The researchers reconstructed species’ occurrences by combining modern underwater transect surveys and catch assessments with historical records
Marine scientists from the University of Queensland in Australia, conservation non-profit, Wildlife Conservation Society (WCS) and other groups have developed a methodology to assess fish stocks that combines new data with archaeological and historical records — some dating back to the 8th Century CE.
In a study conducted along the coast of Kenya, the researchers reconstructed species’ occurrences by combining modern underwater transect surveys and catch assessments with historical records that included observations from 18th century naturalists and data from archaeological sites including ancient middens (Prehistoric refuse heap which marks an ancient settlement, chiefly containing bones, shells, and stone implements) dating back more than a thousand years.

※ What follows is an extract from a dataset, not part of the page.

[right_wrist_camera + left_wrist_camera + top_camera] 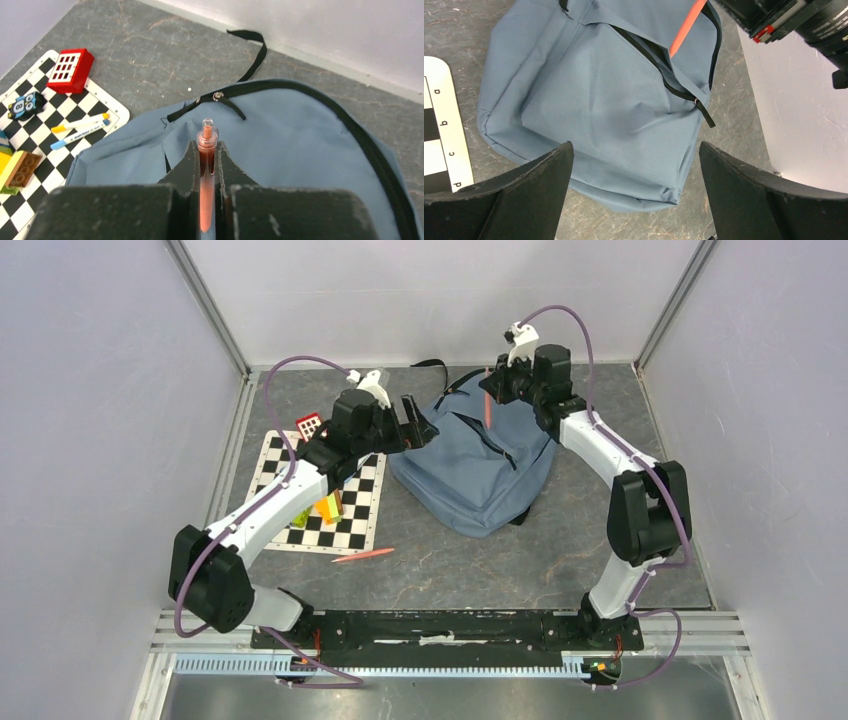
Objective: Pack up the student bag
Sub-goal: Place the stationery in the student bag.
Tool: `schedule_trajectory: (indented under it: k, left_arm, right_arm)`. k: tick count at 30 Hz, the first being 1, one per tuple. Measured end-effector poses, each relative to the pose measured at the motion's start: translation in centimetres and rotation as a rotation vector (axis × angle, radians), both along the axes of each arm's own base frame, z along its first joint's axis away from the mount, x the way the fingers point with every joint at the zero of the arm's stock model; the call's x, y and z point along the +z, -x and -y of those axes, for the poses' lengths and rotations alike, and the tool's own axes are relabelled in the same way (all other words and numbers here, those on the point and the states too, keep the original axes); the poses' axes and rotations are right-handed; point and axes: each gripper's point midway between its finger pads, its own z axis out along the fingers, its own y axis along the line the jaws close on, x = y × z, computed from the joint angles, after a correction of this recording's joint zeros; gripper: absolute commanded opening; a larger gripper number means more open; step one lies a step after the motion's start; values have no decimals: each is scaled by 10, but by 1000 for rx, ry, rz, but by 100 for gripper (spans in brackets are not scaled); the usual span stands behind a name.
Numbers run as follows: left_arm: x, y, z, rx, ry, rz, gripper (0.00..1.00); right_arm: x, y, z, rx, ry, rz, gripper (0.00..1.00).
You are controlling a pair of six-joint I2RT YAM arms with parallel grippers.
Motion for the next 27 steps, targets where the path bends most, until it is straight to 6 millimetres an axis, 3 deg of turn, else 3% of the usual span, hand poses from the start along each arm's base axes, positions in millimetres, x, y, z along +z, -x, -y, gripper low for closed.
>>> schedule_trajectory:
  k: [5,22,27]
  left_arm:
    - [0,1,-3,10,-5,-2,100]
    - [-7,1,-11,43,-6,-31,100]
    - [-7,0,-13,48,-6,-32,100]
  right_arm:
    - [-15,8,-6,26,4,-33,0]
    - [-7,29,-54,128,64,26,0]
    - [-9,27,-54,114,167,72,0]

The study, titled ‘Identifying species threatened with local extinction in tropical reef fisheries using historical reconstruction of species occurrence’, has been published in the latest issue of the journal PLOS ONE.
The study has found that some species, previously thought to be “Least Concern,” “Unevaluated,” or “Data Deficient” on the International Union for Conservation of Nature’s Red List of Threatened Species, were actually threatened with local extinction. These included species of groupers, trevallies, rubberlips, and other fish. Further, the historical data identified species that were previously exploited in the region and are most likely locally extinct.
“Local extinction rates are increasing among marine species,” note the authors in their concluding remarks. “Some of these species are likely to play important roles in ecological processes and services that may erode as they disappear. The first step towards avoiding local extinction is providing status information at a scale where decision-makers and managers can intervene,” they add.
This is where the authors say their new method, which is inexpensive, could be important in filling in knowledge gaps in species extinction assessments.